The AI Abundance Trap: Trillion-Dollar Valuations, AI Job Scare—And How We Can Still Grow the Pie

Last year, as music is my hobby, I spent an evening creating professional-sounding songs with Suno. They sounded great, and I felt really good about myself—until I realised that tens of thousands of people are doing the exact same thing every day, and their Suno-creations sound brilliant. Suddenly, a product that used to take months, real talent, and real money is now worth next to nothing.

I’ve been thinking about this a lot lately: if someone using AI can deliver the exact same quality of work in just a few days that used to take months, how should that work be valued? Do we still pay the old rate, or is the entire pricing model broken?

That simple question exposes a quiet, open flaw in the entire AI narrative: what happens when intelligence itself becomes abundant and cheap?

Are LLMs Good Enough?

LLMs are continuously improving, but they remain fundamentally fast-thinking pattern matchers — exactly as Daniel Kahneman describes in his book Thinking, Fast and Slow. In it, he distinguishes two modes of human thinking: System 1 (“fast thinking”—quick, intuitive, pattern-matching) and System 2 (“slow thinking”—deliberate, logical reasoning required for complex, high-stakes work).
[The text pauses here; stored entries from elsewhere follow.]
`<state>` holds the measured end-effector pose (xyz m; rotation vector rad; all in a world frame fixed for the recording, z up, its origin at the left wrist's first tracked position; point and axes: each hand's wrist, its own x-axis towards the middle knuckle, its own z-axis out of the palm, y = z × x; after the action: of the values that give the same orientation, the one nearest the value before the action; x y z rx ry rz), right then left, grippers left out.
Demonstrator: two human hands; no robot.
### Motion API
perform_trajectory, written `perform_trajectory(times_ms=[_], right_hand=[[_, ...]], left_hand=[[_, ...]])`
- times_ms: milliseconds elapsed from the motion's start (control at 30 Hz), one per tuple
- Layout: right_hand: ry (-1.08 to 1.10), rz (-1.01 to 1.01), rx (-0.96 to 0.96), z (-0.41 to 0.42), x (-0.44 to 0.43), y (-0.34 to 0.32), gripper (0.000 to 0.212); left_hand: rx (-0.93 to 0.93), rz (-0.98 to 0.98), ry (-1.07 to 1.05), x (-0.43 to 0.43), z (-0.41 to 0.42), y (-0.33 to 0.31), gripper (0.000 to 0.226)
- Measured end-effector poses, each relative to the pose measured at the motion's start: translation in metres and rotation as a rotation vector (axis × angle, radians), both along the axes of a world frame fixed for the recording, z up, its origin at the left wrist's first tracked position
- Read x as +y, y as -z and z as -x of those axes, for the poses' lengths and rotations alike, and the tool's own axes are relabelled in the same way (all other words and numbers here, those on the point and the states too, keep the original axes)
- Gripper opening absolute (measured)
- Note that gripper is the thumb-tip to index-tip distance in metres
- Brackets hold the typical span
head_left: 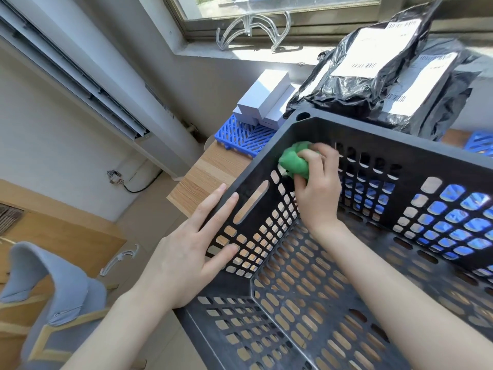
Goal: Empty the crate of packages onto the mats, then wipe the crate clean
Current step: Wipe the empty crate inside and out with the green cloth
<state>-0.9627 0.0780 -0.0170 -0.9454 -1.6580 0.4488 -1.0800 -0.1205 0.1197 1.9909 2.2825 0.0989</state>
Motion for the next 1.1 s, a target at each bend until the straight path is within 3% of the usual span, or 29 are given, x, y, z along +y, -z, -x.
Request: perform_trajectory(times_ms=[167,267,600,667,767,867,1033,1100], right_hand=[[-0.050,0.484,-0.306,-0.017,-0.009,0.067,0.027],[-0.088,0.588,-0.287,-0.021,-0.008,0.071,0.027],[0.005,0.003,0.318,-0.004,-0.007,-0.057,0.022],[-0.003,-0.073,0.335,0.000,-0.002,-0.074,0.023],[-0.032,-0.100,0.177,0.004,-0.001,-0.054,0.026],[0.000,0.085,0.051,0.001,-0.008,-0.003,0.030],[-0.066,0.674,-0.163,-0.010,-0.021,0.063,0.030],[-0.111,0.760,-0.230,-0.014,-0.024,0.074,0.031]], left_hand=[[-0.005,0.005,-0.013,0.000,-0.001,0.000,0.074],[-0.002,0.011,-0.011,0.000,-0.001,0.000,0.069],[0.005,0.020,-0.003,0.000,0.000,-0.001,0.069],[0.000,0.025,-0.009,0.000,0.000,-0.001,0.069],[-0.001,0.022,-0.005,0.000,0.000,-0.001,0.069],[0.006,0.029,-0.008,0.000,0.000,-0.001,0.069],[0.014,0.040,-0.013,0.001,0.000,-0.002,0.070],[0.018,0.043,-0.014,0.001,-0.001,-0.001,0.070]])
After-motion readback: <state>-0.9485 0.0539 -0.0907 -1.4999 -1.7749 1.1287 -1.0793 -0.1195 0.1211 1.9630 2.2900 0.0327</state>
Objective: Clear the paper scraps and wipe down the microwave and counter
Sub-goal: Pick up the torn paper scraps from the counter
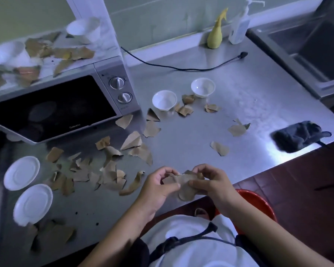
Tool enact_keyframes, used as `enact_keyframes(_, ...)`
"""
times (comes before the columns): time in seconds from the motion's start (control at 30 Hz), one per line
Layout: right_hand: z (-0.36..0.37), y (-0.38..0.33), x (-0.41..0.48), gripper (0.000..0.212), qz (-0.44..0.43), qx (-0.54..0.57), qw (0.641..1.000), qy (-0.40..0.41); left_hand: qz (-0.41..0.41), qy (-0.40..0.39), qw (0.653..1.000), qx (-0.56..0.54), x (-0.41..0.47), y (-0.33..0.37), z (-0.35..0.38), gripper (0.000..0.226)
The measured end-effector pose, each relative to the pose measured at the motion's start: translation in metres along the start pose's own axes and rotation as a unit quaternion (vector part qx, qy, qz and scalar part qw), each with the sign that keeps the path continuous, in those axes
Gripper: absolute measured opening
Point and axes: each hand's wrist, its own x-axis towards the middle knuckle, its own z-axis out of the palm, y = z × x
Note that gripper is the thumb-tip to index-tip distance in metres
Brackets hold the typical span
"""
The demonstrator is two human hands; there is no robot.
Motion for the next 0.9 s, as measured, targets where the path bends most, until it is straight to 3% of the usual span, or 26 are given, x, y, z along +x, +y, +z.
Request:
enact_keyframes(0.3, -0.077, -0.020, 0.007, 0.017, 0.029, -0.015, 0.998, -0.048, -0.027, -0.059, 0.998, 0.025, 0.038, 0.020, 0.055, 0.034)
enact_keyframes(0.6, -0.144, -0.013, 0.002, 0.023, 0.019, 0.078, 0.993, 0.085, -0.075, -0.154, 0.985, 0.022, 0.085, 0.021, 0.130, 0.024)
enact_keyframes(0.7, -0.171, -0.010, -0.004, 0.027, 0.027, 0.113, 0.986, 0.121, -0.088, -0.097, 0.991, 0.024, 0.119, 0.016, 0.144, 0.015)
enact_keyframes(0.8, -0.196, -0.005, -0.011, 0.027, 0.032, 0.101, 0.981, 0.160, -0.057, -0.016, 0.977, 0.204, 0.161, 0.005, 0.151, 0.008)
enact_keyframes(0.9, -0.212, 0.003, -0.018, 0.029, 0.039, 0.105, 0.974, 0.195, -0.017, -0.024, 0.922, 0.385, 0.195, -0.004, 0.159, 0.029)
Current LLMs are pure System 1 machines. They simply predict the next token based on the previous ones. That’s why they still hallucinate at 10-20% across many real-world tasks. In that sense, they are not “intelligent” in the human meaning of the word.

For many routine tasks that do not require a predetermined outcome quality, this is often sufficient. But for anything that truly matters—tax advice, legal contracts, or safety- and security-critical automotive development—the risk is simply too high. You can outsource the first draft to an LLM, but thorough human verification and validation (true System 2 thinking) remain indispensable.

“Free”—at a Price

In that sense, for many tasks, current LLMs are already “good enough.” The real question is: what is such cheap content actually worth?

When output becomes infinite and near-free, the old pricing model collapses. “Agentic” AI like Claude Cowork can now develop complete software for pennies. Yet here is the bizarre paradox: pure software companies like Anthropic have valuations in the tens of billions, even though they are selling the very tools that will commoditize the software layer itself.

As a lateral example, SaaS (Software-as-a-Service) is being commoditized as we speak — the easy, promptable layers are turning into near-zero-cost commodities. If anyone can recreate something like OpenClaw in their basement, why would companies continue paying premium prices for what is quickly becoming a utility?

The trillion-dollar pitch decks assumed AI would capture huge rents from automated labour. Instead, raw intelligence itself is heading toward full commoditization.

But the problem runs deeper than just economics. Our heavy reliance on these fast-thinking systems is already creating a more subtle but serious issue: cognitive offloading. Recent studies, including a 2025 MIT Media Lab EEG experiment, show that users who lean heavily on LLMs exhibit significantly reduced brain engagement, lower critical thinking, and measurable “cognitive debt” over time.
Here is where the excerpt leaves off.